In another experiment, covered in Proceedings of the Royal Society B, they found that the red tide algae was able to reduce the growth of the S. costatum diatom, but that exposure of the red tide organism to S. costatum makes the red tide less toxic to microscopic algae. That suggests that the diatom is somehow able to reduce the potency of red tide's toxins.
"It could be that Skeletonema is degrading Karenia's allelopathic chemicals just like it degrades brevetoxins.

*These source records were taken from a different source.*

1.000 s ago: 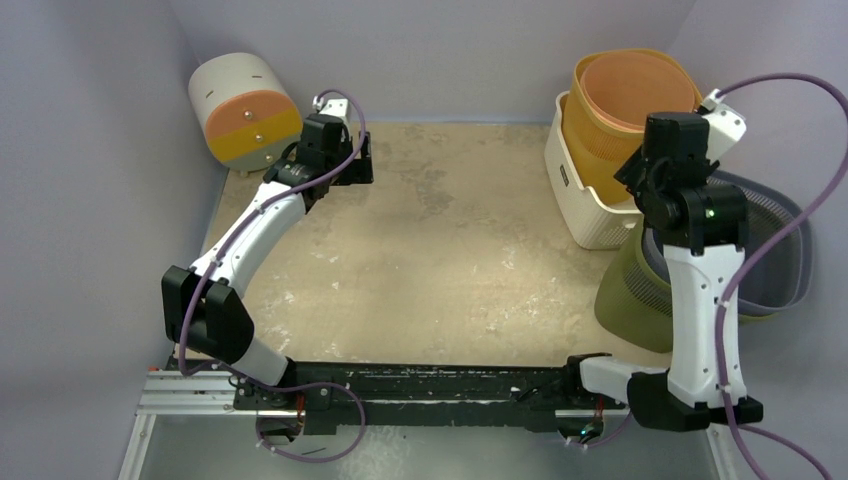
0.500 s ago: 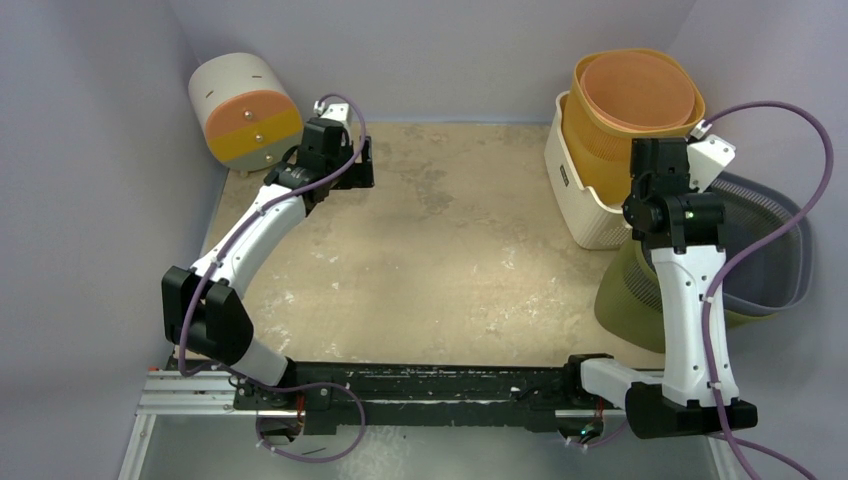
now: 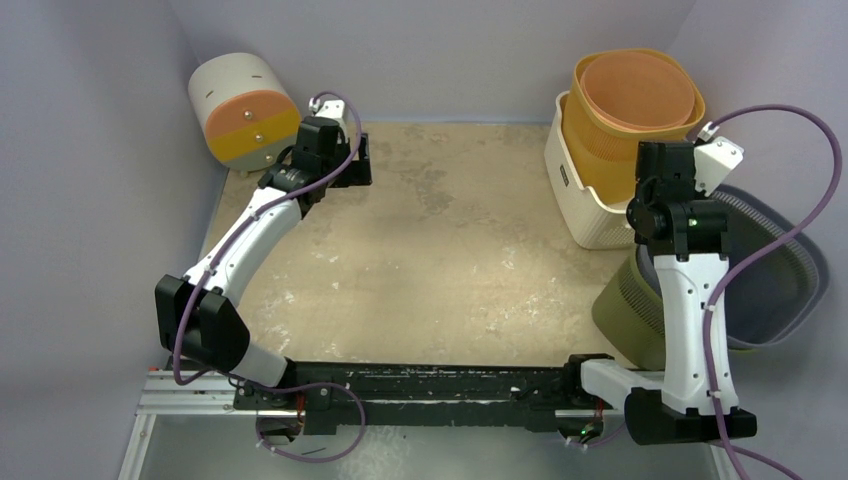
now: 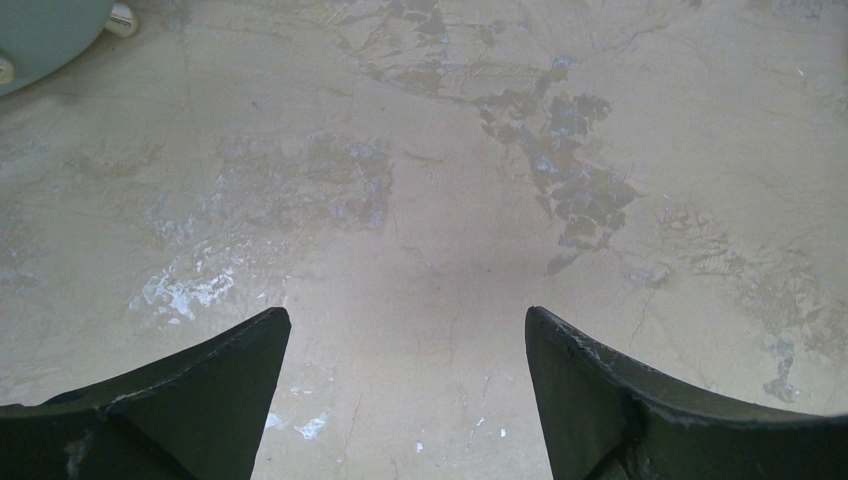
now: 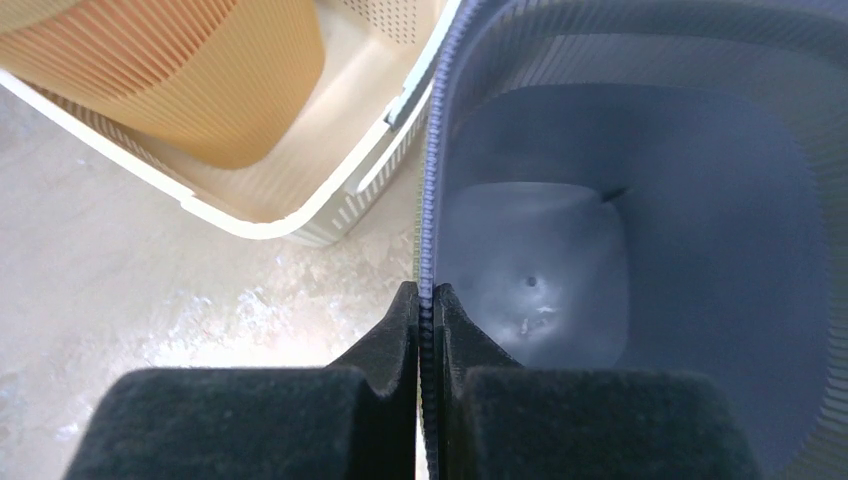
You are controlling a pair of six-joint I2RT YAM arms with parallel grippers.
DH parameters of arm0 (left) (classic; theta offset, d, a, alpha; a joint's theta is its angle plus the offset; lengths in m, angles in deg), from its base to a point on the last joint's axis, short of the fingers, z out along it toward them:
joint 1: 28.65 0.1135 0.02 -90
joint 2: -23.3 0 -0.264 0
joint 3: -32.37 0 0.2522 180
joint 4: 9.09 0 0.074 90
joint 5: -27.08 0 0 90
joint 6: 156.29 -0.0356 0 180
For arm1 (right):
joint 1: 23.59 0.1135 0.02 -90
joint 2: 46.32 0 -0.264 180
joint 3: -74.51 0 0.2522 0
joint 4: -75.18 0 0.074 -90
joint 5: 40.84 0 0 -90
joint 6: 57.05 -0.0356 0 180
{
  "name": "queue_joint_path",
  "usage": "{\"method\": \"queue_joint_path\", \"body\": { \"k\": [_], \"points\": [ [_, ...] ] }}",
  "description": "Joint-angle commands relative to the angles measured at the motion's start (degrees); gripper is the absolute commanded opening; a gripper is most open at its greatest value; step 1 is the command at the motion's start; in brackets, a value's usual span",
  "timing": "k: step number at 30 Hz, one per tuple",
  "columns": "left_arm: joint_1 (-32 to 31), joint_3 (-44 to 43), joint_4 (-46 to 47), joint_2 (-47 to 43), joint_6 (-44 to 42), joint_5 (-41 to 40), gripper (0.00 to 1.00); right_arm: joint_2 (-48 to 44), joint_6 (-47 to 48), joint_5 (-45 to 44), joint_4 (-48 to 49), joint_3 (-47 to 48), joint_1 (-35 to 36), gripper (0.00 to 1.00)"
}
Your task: Turn the large container upside down
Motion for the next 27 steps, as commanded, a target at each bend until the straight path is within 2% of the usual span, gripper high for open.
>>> {"method": "queue_joint_path", "body": {
  "k": [1, 9, 15, 19, 27],
  "points": [
    [0.0, 0.0, 2.0, -2.2, 1.0, -0.7, 0.85, -0.2, 3.2, -1.6, 4.1, 7.7, 0.2, 0.0],
    [0.1, -1.5, 1.2, -2.3, 2.0, -0.9, 0.85, 2.4, 12.5, -0.5, 10.1, 22.6, 0.2, 0.0],
    [0.1, -3.0, 1.0, -2.4, 3.0, -1.1, 0.85, 7.1, 19.7, 7.4, 7.2, 27.3, 0.2, 0.0],
    [0.0, -4.0, 1.1, -2.3, 3.9, -0.5, 0.85, 9.4, 23.5, 13.8, 4.9, 23.6, 0.4, 0.0],
    [0.1, -5.2, 0.1, -1.7, 4.0, 0.0, 0.85, 7.2, 18.8, 19.1, 6.0, 13.9, 1.4, 0.0]
  ]
}}
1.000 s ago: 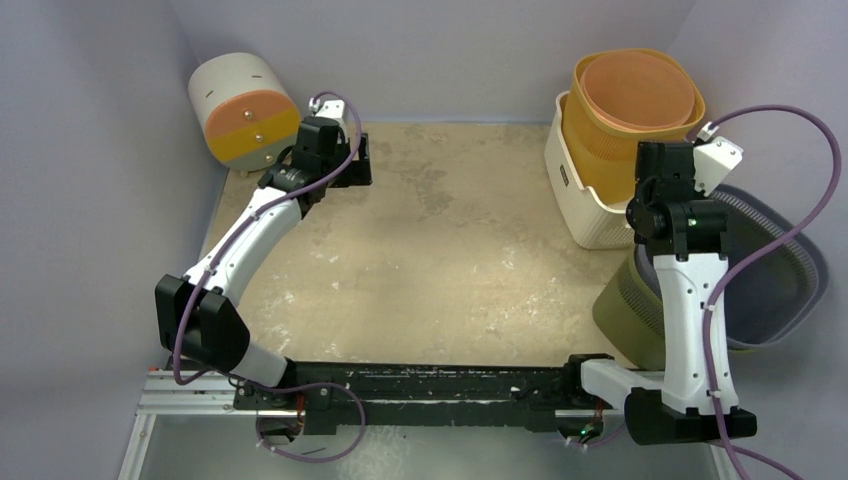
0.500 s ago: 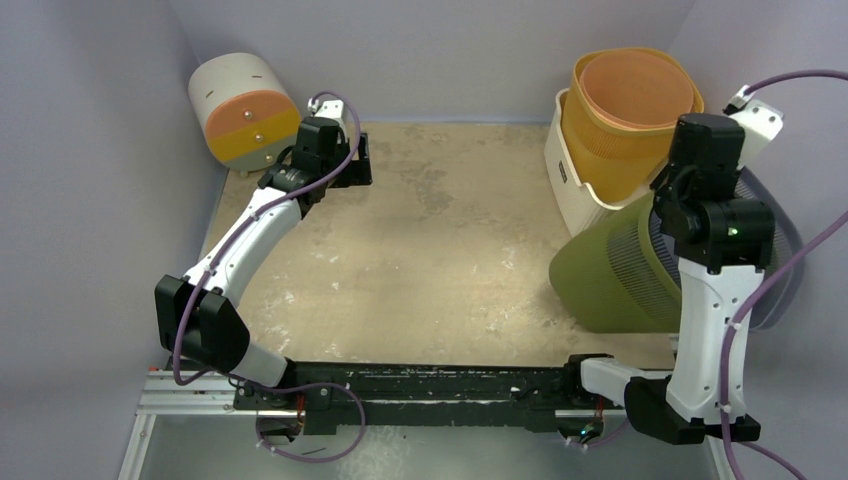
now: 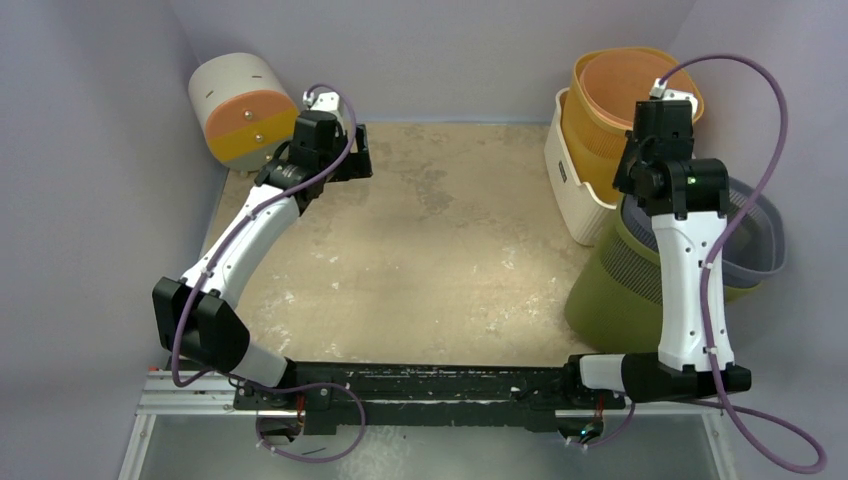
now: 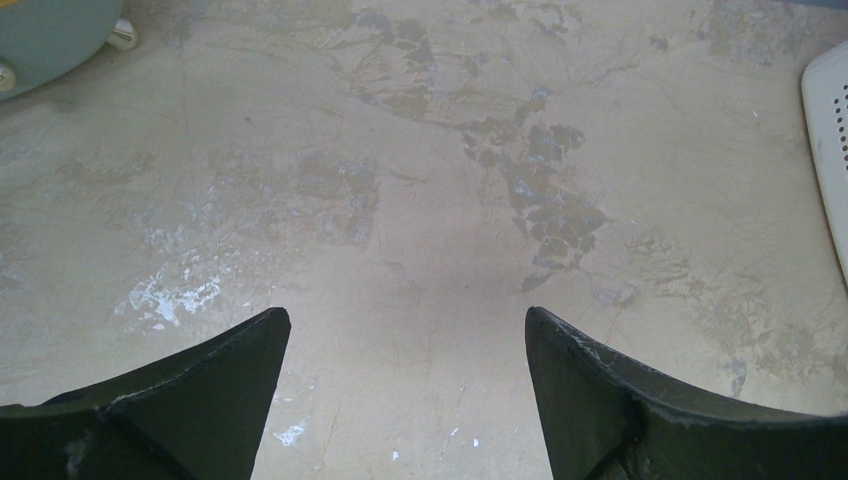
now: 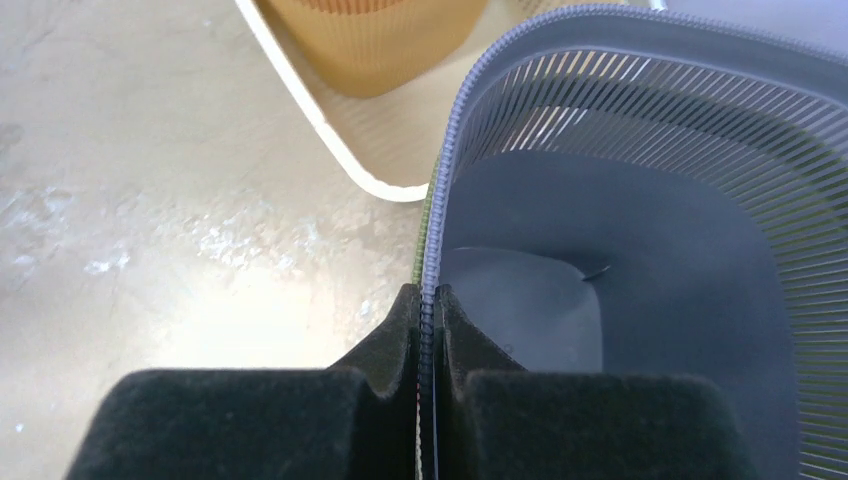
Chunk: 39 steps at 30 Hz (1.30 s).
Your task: Turn the large container upside down
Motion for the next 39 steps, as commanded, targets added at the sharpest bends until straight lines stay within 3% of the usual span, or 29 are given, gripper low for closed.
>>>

Or, it could be that Skeletonema is stressing Karenia out, making it harder to produce allelopathic chemicals," said Kubanek.
What they do know is that the brevetoxins that harm oysters and other members of the animal kingdom aren't the whole story.
"We found that when we took seawater and added purified brevetoxins to it, the live algae didn't suffer much, so there must be other chemicals released by the red tide that are toxic to these algae," said Kubanek.
How that's done, isn't clear yet, but Kubanek and her group are currently working on finding the answer to that question.
"What we do know is that this diatom, S. costatum, is able to undermine these toxins produced by the red tide, as well as the brevetoxins that are known to kill vertebrate animals like fish and dolphins," said Kubanek.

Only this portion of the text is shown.